8 tips to listen well and build empathy with co-workers
There's one word that separates today's good leaders from great ones: Empathy. Claria Partners has talked to many of our clients about how empathy plays a major role for leaders. Here's a quick guide with eight practical steps to help you build, or regain, empathy in the workplace:
Get emotional. This one flies far from conventional business wisdom. But I have seen trust and relationships form faster when leaders share how they really feel. Show your heart.
Set connection goals for leadership. Require executives to meet with one different employee (across the entire company, not just their own team) every week. If you have five executives, that's 260 employees in one year.
Listen, listen, listen. People desire to be known. If you aren't asking them what they think or feel, you're shutting them down.
Assume positive intent. You hired your team members to do great things. Assume that they come to work each day to do just that.
Care personally. Have you had dinner at an employee's house with their family? Get to know team members outside of work.

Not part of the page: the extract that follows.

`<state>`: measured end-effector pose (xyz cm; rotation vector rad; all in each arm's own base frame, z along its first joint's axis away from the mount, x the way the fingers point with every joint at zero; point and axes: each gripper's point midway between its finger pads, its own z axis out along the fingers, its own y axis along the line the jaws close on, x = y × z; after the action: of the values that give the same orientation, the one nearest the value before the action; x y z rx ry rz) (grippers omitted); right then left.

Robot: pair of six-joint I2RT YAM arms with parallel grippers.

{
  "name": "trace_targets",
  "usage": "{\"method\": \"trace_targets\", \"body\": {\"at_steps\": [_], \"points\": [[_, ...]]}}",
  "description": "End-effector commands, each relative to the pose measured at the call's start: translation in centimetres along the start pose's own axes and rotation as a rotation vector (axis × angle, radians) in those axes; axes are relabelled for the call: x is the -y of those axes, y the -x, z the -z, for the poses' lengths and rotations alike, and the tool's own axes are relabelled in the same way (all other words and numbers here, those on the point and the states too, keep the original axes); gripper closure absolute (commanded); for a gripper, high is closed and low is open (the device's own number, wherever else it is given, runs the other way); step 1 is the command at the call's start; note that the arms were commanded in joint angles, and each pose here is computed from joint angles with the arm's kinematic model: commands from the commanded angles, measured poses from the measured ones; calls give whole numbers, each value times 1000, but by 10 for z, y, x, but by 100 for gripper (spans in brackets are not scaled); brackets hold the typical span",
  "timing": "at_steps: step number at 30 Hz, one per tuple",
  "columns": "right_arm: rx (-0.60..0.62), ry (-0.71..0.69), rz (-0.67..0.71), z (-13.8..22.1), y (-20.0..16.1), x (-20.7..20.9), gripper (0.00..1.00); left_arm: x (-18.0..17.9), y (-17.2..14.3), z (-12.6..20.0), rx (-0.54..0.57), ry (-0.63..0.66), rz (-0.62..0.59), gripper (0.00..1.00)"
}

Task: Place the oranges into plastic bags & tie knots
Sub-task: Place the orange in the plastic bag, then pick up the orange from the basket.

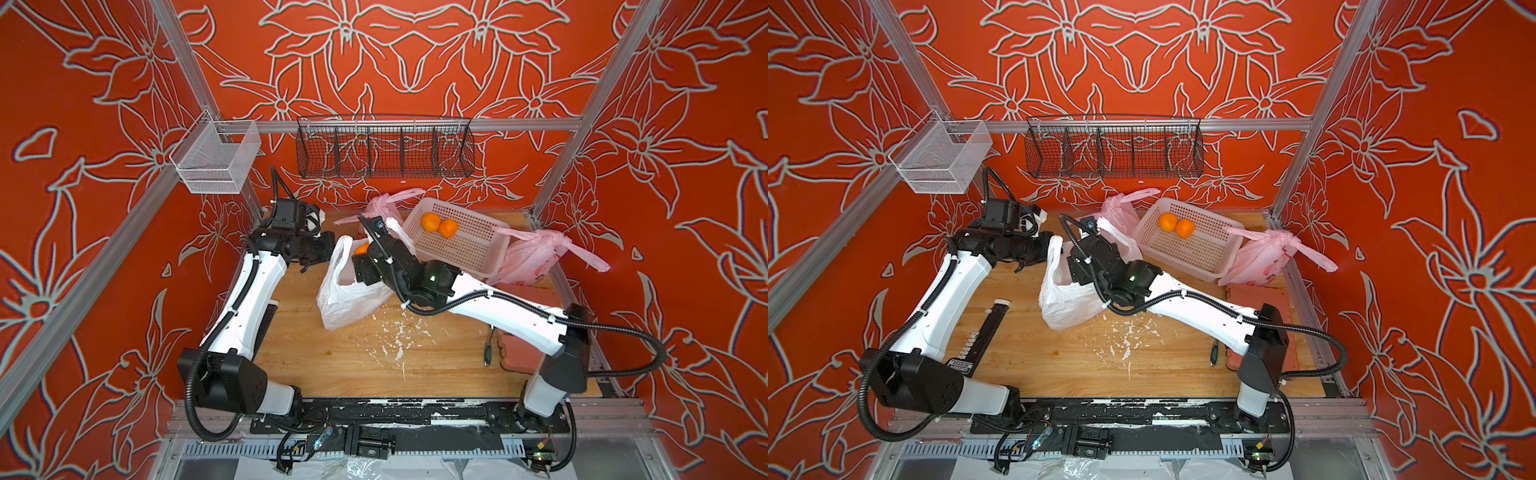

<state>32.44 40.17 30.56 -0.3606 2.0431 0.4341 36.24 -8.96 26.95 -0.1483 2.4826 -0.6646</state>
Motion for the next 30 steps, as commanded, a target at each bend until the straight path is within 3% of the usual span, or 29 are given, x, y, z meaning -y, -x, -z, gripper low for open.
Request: {"method": "trace_targets", "body": {"at_steps": [1, 6, 10, 14, 16, 20, 23, 26, 30], "points": [[-30, 76, -24, 4, -3, -16, 2, 4, 0, 9, 16, -8, -11, 100], [9, 181, -23, 31, 11, -30, 2, 1, -1, 9, 15, 2, -10, 100], [64, 309, 80, 78, 16, -51, 2, -2, 0, 9, 23, 23, -6, 100], [75, 437, 182, 126, -10, -62, 2, -3, 2, 8, 22, 26, -6, 100], [81, 431, 194, 143, -24, -50, 2, -4, 2, 7, 18, 28, -4, 100], [126, 314, 135, 163, -41, 3, 2, -4, 3, 7, 21, 32, -4, 100], [169, 23, 0, 164, -43, 79, 2, -5, 2, 6, 17, 31, -7, 100], [87, -197, -198, 149, -56, 161, 3, 6, -1, 8, 12, 2, -57, 100], [-46, -270, -434, 109, -71, 223, 4, 11, -4, 9, 48, 152, -242, 100]]}}
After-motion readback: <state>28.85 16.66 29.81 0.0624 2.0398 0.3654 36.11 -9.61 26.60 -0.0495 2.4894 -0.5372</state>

Show individualized appreciation. Survey your company to find out how each individual prefers to receive appreciation. In the form of quality time? Words of affirmation? Discovering each individual's preference helps you to avoid a one-size-fits-all empathy approach.
Invest in a People team. I'm not saying scrap traditional HR processes, but it's pretty important to have one team solely focused on supporting your people and culture.
Drop the worst sentence in business. Finally, can we all agree to drop the whole "it's nothing personal, it's just business" saying? Business is always personal. Trying to remove the "personal" often sterilizes culture and pushes barriers toward empathy.